Have you ever wondered why more people around the world are turning towards a plant-based lifestyle? From the products they use, to the clothes they wear and most importantly, the food they eat, veganism has been erupting as a global trend to the masses. Could it be that amidst all the fault and suffering we’ve imposed onto the environment, we’re finally getting the picture?
Last month, The Kuwait Vegan Society did its part in spreading the word about the vegan movement by hosting a two-day workshop with renowned speakers Dr. Melanie Joy and Tobias Leenaert at the Australian College of Kuwait.
KVS, a non-profit organization (currently under establishment) has a vision to create a world in which people are healthy; a world where exploiting animals is a thing of the past and where the environment is clean and protected, and finding like-mindedness was key. Who better to invite to step up alongside KVS representative, wellness advocate Dr. Abir Alsharhan than the two valued guests?
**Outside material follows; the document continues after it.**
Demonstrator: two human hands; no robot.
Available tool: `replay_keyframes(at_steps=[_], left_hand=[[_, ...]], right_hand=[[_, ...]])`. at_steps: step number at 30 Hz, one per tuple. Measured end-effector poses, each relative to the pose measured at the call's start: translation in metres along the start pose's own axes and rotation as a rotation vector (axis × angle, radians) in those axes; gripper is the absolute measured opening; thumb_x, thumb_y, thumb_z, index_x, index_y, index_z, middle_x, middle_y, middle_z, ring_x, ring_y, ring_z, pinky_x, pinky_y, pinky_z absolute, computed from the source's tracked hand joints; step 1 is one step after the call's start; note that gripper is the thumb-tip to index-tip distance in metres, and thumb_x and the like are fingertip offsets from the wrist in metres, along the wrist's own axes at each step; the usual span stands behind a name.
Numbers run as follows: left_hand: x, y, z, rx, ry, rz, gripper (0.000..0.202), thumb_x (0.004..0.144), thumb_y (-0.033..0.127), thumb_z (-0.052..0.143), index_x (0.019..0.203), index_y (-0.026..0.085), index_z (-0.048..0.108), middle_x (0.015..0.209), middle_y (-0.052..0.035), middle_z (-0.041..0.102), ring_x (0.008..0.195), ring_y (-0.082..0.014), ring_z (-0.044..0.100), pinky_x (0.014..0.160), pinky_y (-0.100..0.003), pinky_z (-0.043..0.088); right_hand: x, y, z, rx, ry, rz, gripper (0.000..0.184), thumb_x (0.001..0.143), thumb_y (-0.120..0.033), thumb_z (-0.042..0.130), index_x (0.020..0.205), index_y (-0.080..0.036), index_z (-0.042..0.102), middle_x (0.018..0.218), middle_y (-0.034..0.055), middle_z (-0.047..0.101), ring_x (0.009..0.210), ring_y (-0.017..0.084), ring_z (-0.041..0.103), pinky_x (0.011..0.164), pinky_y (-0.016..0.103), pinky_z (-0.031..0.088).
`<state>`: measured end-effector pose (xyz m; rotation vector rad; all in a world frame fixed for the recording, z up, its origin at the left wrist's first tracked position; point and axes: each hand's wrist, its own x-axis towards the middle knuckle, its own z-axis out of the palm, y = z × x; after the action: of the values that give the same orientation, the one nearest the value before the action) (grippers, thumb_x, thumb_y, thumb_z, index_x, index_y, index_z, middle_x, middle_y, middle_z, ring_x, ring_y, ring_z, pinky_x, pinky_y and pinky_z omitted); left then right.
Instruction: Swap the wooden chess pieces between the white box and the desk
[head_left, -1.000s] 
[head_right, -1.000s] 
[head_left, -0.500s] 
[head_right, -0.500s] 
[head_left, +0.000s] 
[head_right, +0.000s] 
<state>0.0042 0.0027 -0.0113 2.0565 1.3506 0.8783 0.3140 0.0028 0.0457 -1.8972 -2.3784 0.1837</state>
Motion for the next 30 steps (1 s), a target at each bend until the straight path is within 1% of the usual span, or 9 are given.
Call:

“They’re both brilliant people,” Dr. Abir swooned with contentedness that comes from what one may assume are the benefits of a healthy, plant-based lifestyle. “They’re practically celebrities in the vegan world!”
In a world that centers around good ethics and wholesomeness, notoriety in the vegan stratosphere comes from a place of morality and noble behavior. Both Dr. Melanie and Tobias are published authors, helping make the world a greener place through psychology, theory and the power of message. Dr. Melanie Joy, public speaker, psychologist and animal rights activist is known for coining the term “Carnism”, which she describes as the opposite of veganism.
“It’s the invisible ideology of why people still choose to eat meat, despite knowing all what they know about animal suffering.” Spending years of researching psychological inclinations towards meat in average joes and janes during her doctorate program, Dr. Melanie would interview people, asking them about their experiences behind eating, butchering and killing animals.
“I found that they had the same attitudes and same feelings around it which were inconsistent. They cared about animals, were uncomfortable with the idea that animals had to suffer or die, and when the suffering is completely unnecessary, and yet, they continued to do it.” Further illustrated in her book, Why We Love Dogs, Eat Pigs and Wear Cows: An Introduction to Carnism, Dr. Melanie concurred that people used these psychological mechanisms to really distance themselves mentally and emotionally from the truth or reality of what they were experiencing.
The Vegan Strategist blogger Tobias made his global mark with a similar message. Living with two dogs and six cats, it’s no question that the cofounder and formal director of the Belgian organization EVA (Ethical Vegetarian Alternative) is an animal lover, and a big part of his message conveys that a love of animals and the environment should be enough to sway people towards veganism.
“But I know firsthand that it’s difficult for people to make the full transition into a plant-based lifestyle. It takes a lot of time. It took me ten years to stop eating meat after my “a-ha!” moment, and even then, I was still having pasta with meat sauce!” The food struggle, led him to vegan teaching via a pragmatic approach, highlighted in his book How to Create a Vegan World: A Pragmatic Approach.
“I think that the most pragmatic approach to encouraging people towards a life of veganism is through food. Vegans have more options now than they have before, and the food can still be exciting – it isn’t the way it used to be.”
The two-day workshop welcomed the public in for holistic thought, theory and conversation. Dr. Melanie and Tobias started dialogues curated to consider how an abundance of the world’s issues could be solved with veganism, or at least a vegan alliance.
“That means that people don’t have to go cold tofu and switch to veganism automatically, but awareness and small changes here and there can surely make a difference,” Dr. Melanie pointed out. Some topics that attendees were engrossed in included Sustainable Activism, Effective Vegan Outreach, Making a Difference for Animals and Making Compassion Easier.
With at least 95 people registering for the workshop weekend, Kuwait’s efforts towards a healthier lifestyle are more prevalent than ever. “I think that awareness about veganism isn’t only positive for the environment, but for health as well,” Dr. Abir says, following KVS’s mission to provide resources and support the community in adopting a plant-based life style. “It’s the best way to get the country back on a healthier track.”